Frog Food FAQ - Updated 3-2-05, Field Sweepings
This one is an old one but it is a pretty all-encompassing post covering the commonly used feeders.

*Fruit Fly Related:*

Fruit Fly Culturing - mini HowTo
Best Homemade FF Media
A guide to making FF cultures
Genetics and FF culturing...
JP's FF Culture Idea
Tom's fly culturing routine and storage
Running Poll on feeding frequency
Running Poll on How often do you dust your frogs food with supplements?
best place to buy excelsior?
feeding FF larvae


*Other Foods:*
How I culture woodlice (isopods)
How to culture Isopods / Woodlice and Springtails
Great Isopod / woodlice culture foods
How to clean your mite-contaminated springtails
Culturing Pea Aphids
Continuous Bean Beetles
Culturing Bean Beetles
a weevil feeding day pic heavy
Culturing lesser wax worms made easy

*Tadpole Food:*

Tadpole food (Pumilo's recipe)

*Helpful items for culturing your bugs*

.3 Micron filters - Why, how, and where
Diatomaceous Earth (DE) For Mite Control
I am going to leave this thread open for a little while to allow you guys to nominate threads for the list or suggest that old ones be replaced with more relevant ones.

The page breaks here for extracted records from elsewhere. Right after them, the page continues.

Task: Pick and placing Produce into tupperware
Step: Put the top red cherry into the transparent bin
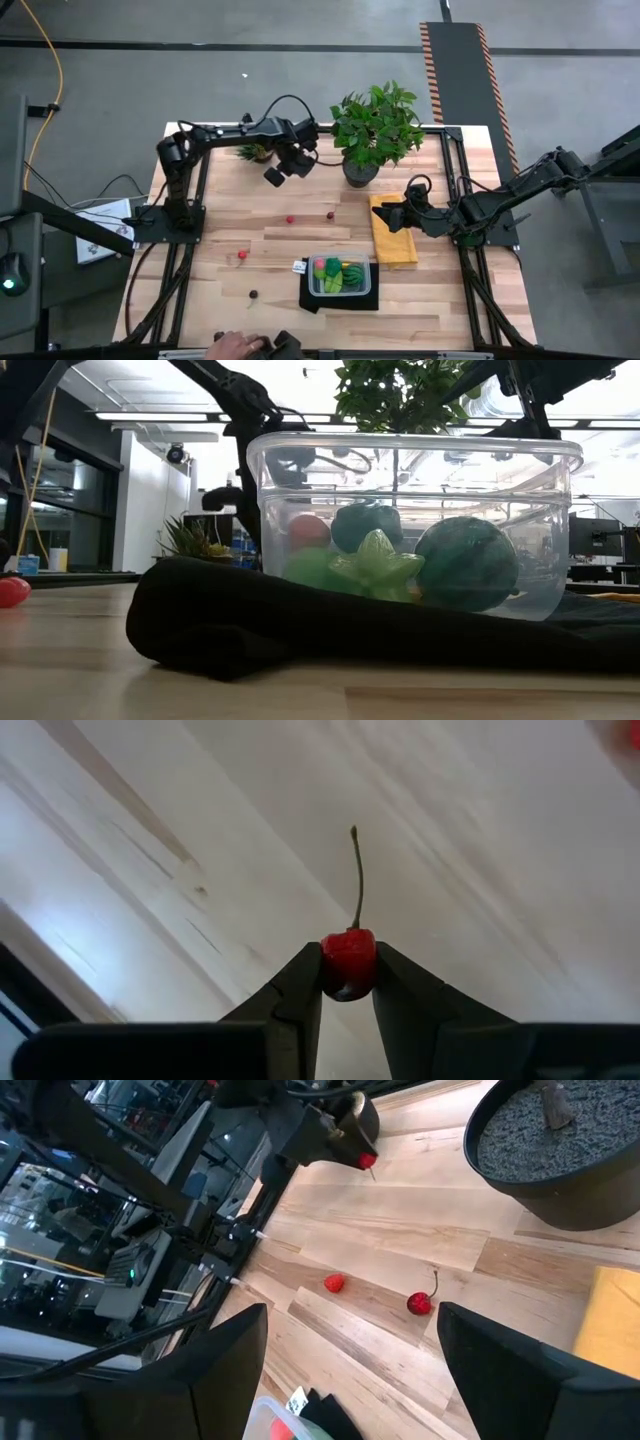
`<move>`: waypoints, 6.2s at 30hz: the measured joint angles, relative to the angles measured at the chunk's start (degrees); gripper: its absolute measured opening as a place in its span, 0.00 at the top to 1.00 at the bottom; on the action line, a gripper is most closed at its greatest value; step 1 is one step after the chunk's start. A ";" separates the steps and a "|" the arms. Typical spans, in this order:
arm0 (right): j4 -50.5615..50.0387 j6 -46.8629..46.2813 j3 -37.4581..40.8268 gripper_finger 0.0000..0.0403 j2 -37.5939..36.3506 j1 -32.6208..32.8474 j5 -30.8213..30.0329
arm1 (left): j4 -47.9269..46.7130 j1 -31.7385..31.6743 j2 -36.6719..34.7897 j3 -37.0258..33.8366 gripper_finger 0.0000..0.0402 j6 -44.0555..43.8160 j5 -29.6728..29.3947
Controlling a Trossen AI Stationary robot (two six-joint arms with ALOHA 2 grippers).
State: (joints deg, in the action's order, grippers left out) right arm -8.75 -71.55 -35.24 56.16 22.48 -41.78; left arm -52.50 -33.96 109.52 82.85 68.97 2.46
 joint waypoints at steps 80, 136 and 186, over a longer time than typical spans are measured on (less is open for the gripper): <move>0.15 -0.44 0.00 0.30 0.00 0.00 0.26 | -32.26 26.12 -6.51 30.10 0.82 -33.29 3.97; 2.12 -0.48 -0.02 0.30 0.00 0.00 0.42 | 25.46 32.17 -30.22 -19.15 0.82 -55.92 19.22; -1.77 -0.52 -0.02 0.30 0.04 0.00 0.37 | 29.18 41.60 -10.81 -11.17 0.82 -49.51 6.22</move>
State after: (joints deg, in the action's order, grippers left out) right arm -10.53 -72.07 -35.27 56.21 22.48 -41.41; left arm -23.32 7.64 98.72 71.68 19.46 8.68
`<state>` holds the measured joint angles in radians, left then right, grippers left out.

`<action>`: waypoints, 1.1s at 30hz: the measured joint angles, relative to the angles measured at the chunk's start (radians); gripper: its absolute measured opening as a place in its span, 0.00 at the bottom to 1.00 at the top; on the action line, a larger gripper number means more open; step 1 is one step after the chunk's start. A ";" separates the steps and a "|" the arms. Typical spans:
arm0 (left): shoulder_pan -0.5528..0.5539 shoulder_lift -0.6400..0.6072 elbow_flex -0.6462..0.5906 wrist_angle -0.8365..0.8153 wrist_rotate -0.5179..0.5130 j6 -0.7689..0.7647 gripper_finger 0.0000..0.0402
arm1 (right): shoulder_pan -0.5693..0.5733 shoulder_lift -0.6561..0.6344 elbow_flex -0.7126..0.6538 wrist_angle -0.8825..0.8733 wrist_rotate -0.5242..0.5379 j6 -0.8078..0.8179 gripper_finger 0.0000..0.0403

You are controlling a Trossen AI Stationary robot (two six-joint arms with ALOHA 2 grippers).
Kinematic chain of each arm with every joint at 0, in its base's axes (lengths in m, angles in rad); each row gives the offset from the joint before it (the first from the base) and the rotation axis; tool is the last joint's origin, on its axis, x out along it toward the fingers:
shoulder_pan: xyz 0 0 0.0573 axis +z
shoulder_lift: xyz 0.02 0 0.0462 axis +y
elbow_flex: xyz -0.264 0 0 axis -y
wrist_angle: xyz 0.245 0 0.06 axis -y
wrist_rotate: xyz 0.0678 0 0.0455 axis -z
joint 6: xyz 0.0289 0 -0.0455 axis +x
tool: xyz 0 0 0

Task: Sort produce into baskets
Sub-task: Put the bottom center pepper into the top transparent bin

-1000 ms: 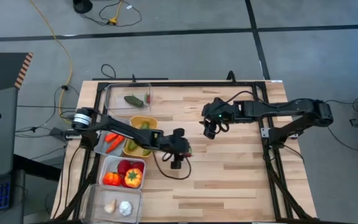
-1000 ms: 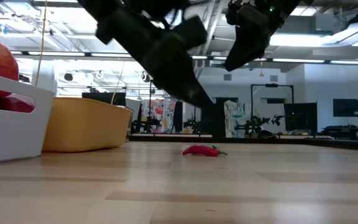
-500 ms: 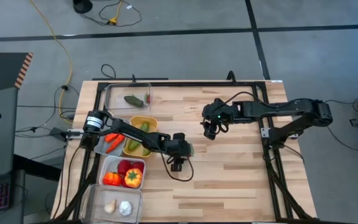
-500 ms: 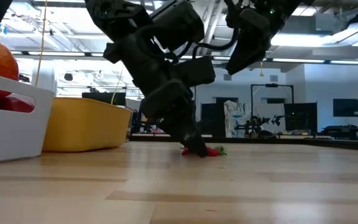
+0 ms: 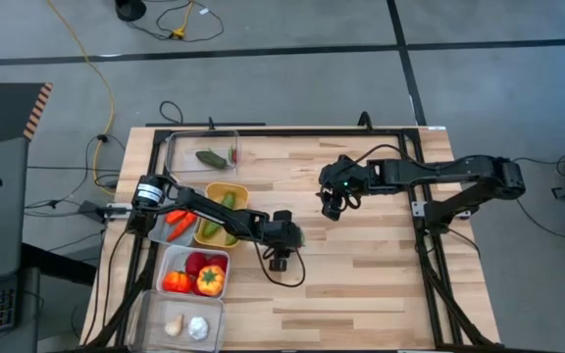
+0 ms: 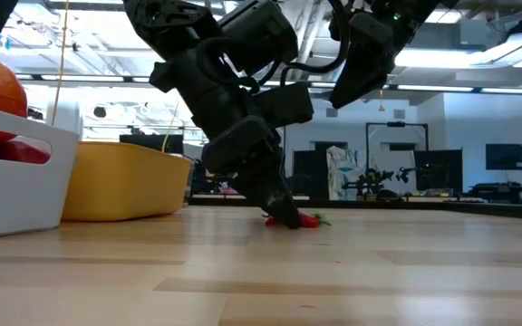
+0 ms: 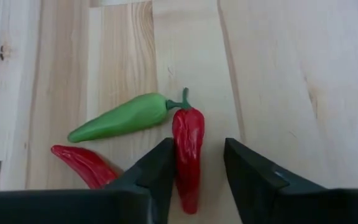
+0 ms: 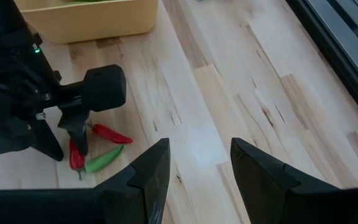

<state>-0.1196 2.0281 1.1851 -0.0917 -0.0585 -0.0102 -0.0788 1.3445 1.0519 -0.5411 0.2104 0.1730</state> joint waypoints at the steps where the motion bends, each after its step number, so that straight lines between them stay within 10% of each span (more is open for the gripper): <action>1: 0.000 0.000 0.000 0.000 0.000 -0.003 0.29 | 0.000 0.000 0.000 0.000 0.000 0.000 0.49; 13: 0.003 -0.007 0.019 -0.051 -0.007 -0.011 0.10 | 0.000 0.000 0.000 0.000 0.000 0.003 0.49; 33: 0.146 -0.065 0.531 -1.170 -0.362 0.318 0.10 | 0.000 0.000 0.000 -0.004 0.000 0.004 0.49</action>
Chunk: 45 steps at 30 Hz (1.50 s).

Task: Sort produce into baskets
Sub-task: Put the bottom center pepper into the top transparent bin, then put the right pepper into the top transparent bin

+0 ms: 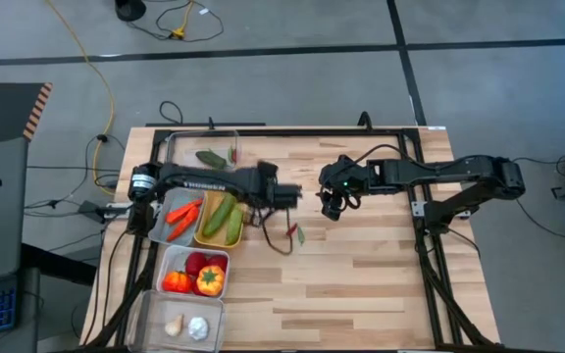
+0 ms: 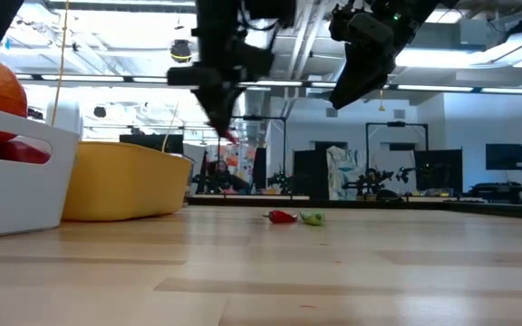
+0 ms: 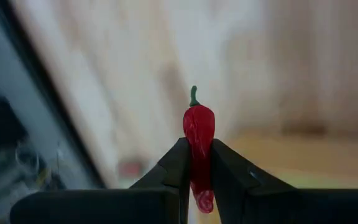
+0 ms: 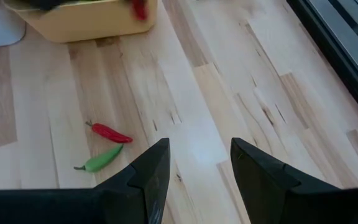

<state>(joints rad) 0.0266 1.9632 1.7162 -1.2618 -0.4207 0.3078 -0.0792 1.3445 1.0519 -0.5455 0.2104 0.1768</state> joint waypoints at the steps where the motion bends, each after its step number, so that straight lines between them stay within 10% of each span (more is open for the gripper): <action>1: 0.024 -0.008 -0.002 -0.036 -0.011 -0.006 0.10 | 0.000 0.000 0.000 0.000 0.000 0.000 0.49; 22: 0.586 -0.066 -0.003 -0.235 0.004 -0.046 0.13 | 0.000 0.000 0.000 0.000 0.000 0.000 0.49; 34: 0.617 -0.066 -0.003 -0.220 0.046 -0.041 0.43 | 0.002 0.000 0.000 0.001 -0.003 0.185 0.49; 45: 0.617 -0.066 -0.003 -0.180 0.052 -0.042 0.45 | 0.109 0.166 0.001 0.032 -0.011 0.410 0.49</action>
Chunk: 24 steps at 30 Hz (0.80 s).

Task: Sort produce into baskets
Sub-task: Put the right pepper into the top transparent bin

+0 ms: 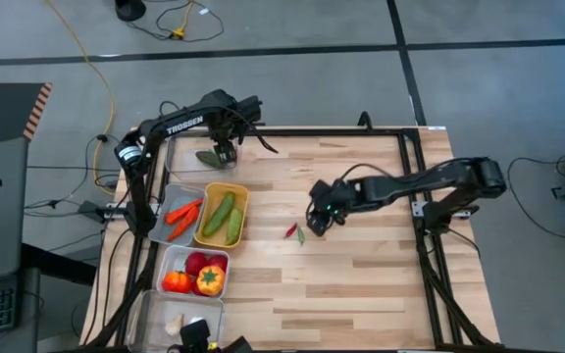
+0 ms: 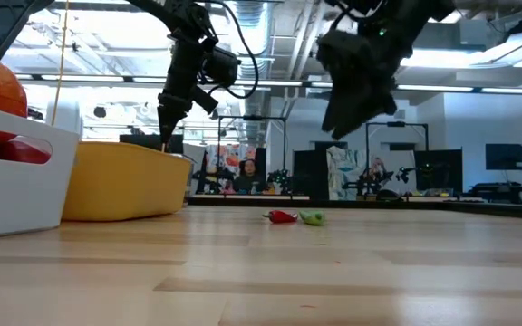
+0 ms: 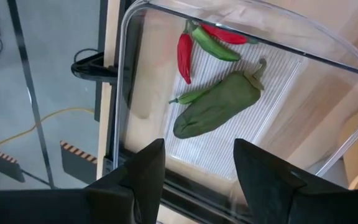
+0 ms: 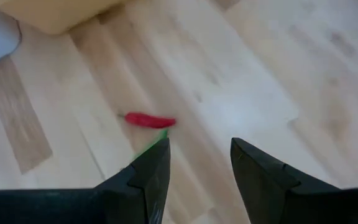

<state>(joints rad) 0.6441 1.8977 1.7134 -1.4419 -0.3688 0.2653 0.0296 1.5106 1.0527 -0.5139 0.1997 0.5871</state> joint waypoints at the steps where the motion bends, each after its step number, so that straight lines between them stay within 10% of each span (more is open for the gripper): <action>1: 0.000 0.000 0.000 0.001 0.000 0.000 0.45 | 0.011 0.021 0.000 0.011 0.000 0.024 0.49; 24: 0.000 0.000 0.000 0.027 -0.001 0.000 0.45 | 0.140 0.335 0.000 0.248 0.098 0.260 0.49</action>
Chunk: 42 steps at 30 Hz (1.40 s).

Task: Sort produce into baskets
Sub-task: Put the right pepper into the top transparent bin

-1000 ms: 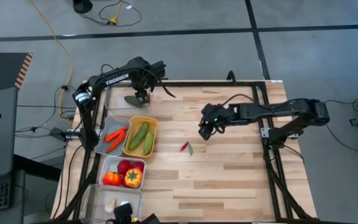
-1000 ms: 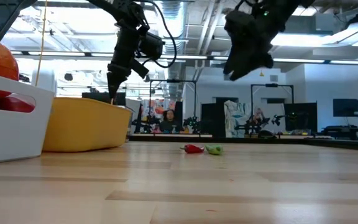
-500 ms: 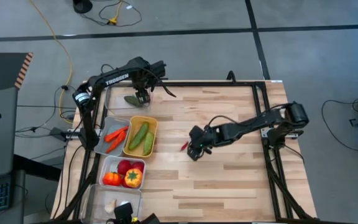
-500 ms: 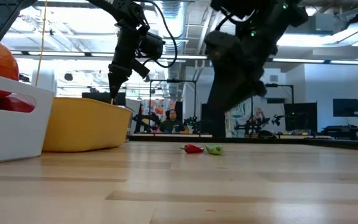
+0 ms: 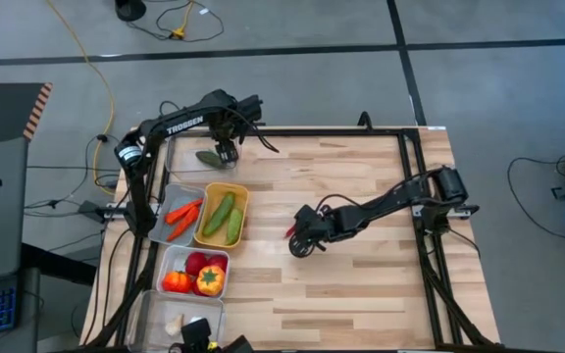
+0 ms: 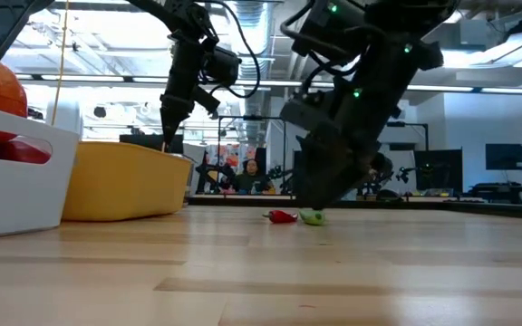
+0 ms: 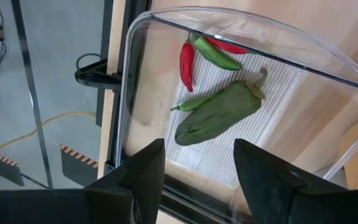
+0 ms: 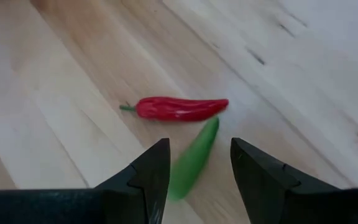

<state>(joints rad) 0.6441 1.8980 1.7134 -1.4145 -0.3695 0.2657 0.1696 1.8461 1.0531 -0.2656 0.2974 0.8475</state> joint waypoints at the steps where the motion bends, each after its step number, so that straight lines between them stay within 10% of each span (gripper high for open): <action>1: 0.000 0.000 0.000 0.000 0.001 0.000 0.45 | 0.001 0.010 0.000 0.011 0.004 0.001 0.49; 10: 0.000 0.000 0.000 -0.005 -0.012 0.012 0.45 | 0.004 0.054 0.002 0.018 0.013 0.016 0.45; 22: 0.025 -0.103 0.000 -0.044 0.045 0.090 0.39 | 0.003 0.051 0.001 0.014 0.016 -0.017 0.14; 34: 0.122 -0.392 0.000 0.036 0.744 0.119 0.39 | -0.005 -0.024 0.105 -0.004 -0.012 -0.238 0.18; 42: 0.098 -0.599 -0.171 0.170 0.908 0.140 0.39 | -0.070 -0.047 0.173 0.235 0.058 -0.551 0.18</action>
<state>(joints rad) 0.7420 1.2992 1.5426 -1.2449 0.5389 0.4055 0.0996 1.7991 1.2263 -0.0306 0.3551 0.2961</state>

Please do not post anything unless it is a thread that you would like to see added to/removed from this list.


----------



## carola1155

Just a reminder... these Sticky Threads are intended to be constantly-evolving. If you see a new thread pop up with some helpful information don't hesitate to post it here. 

Thanks to all that have already helped!


----------



## macuser

i found the below thread to be very helpful, but its about supplements. 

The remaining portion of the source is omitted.